I wish Microsoft would just tear the band-aid off and prevent disk mapping of SMB shares altogether. Barring that, they should kill it by subterfuge & pain ((Make it painful, like disabling signed drivers or something))

But at the end of the day, we the consumers of the Microsoft stack bear responsibility for how we use it. And unfortunately, there is no easy way to kill the lettered drive, but I’ll give you some alternatives. It’s up to you to sell them in your organization:

  1. OneDrive for Business: Good on Microsoft for putting advanced and updated OneDrive clients everywhere. This is about as close to a panacea as we get in IT. OneDrive should be your goal for files and your project plan should go a little something like this: 1) Classify your on-prem file shares, 2) upload those files & classification metadata to OneDrive for Business, and 3) install OneDrive for Business on every PC, device, and mobile phone in your enterprise, 4) unceremoniously kill your lettered drive shares
  2. What’s wrong with wack-wack?
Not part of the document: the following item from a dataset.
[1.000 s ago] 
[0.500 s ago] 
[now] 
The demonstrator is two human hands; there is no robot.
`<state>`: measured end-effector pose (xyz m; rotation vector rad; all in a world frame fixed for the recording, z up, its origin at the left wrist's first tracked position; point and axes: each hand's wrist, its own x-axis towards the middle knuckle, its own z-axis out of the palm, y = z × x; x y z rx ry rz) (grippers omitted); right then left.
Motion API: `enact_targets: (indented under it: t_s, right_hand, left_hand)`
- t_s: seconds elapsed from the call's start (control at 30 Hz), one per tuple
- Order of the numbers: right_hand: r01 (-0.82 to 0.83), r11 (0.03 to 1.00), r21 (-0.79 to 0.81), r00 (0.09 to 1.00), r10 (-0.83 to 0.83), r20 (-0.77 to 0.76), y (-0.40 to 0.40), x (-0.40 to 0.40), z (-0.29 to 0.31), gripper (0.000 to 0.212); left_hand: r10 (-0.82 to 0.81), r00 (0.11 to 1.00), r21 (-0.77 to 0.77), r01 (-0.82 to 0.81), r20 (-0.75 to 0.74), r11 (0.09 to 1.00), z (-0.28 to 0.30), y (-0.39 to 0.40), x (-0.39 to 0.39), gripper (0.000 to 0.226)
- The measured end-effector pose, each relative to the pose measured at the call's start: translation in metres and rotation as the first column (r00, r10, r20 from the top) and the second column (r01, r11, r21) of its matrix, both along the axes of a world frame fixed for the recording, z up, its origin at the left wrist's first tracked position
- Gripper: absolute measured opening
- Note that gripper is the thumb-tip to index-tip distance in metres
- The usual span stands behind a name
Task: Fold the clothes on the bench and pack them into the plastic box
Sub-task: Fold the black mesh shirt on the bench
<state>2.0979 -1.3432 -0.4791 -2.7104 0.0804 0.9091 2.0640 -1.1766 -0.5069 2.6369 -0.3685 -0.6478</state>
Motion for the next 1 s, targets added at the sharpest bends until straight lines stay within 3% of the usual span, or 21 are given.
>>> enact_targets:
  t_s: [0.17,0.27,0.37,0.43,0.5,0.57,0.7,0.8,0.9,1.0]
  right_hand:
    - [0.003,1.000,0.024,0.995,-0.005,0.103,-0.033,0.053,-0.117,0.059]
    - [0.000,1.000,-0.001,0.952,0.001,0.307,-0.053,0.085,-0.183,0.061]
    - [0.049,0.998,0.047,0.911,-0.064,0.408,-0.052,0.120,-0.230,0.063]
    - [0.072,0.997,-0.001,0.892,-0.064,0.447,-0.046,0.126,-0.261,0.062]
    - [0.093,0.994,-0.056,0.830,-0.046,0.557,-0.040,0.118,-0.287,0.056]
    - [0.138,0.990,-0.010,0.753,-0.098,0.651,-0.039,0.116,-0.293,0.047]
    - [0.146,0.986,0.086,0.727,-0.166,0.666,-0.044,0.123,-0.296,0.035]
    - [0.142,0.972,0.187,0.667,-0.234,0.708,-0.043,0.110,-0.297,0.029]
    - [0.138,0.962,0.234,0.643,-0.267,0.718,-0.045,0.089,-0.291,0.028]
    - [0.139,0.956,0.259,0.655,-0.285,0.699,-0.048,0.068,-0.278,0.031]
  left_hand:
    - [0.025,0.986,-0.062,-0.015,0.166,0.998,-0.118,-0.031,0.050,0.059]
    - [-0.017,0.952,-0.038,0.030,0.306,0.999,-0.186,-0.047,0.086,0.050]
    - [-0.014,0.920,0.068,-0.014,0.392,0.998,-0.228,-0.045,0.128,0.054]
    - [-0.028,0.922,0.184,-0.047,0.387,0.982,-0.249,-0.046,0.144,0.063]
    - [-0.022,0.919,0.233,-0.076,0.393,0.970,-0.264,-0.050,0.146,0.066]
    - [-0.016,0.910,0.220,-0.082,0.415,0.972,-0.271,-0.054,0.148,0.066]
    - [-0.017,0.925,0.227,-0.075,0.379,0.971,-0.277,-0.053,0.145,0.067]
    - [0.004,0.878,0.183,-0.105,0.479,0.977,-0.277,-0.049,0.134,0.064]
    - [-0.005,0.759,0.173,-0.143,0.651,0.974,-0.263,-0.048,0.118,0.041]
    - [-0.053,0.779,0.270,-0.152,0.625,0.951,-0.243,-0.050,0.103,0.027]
Barring OneDrive, it’s trivial to map a \sharefolder to a user’s Library so that it appears in Window Explorer in a univeral fashion just like a mapped drive would
  3. DFS: DFS is getting old, but it’s still really useful tech, and it’s on by default in an AD Domain. Don’t believe me? Type \yourdomain and see DFS in action via your NETLOGON & SYSVOL shares. You can build out a file server infrastructure -for free- using Distributed File Sharing tech, the same kit Microsoft uses for Active Directory. Say goodbye to to mapping \sharesharename to Site1 via Group Policy, say hello to automatic putting bits of data close to the user viaGroup Policy.
  4. Alternatives: If killing off the F: drive is too much of an ask for your organization, consider locking them down top prirority with tools like SMB signing, access-based enumeration and other security bits available in Server 2012 and 2012 R2.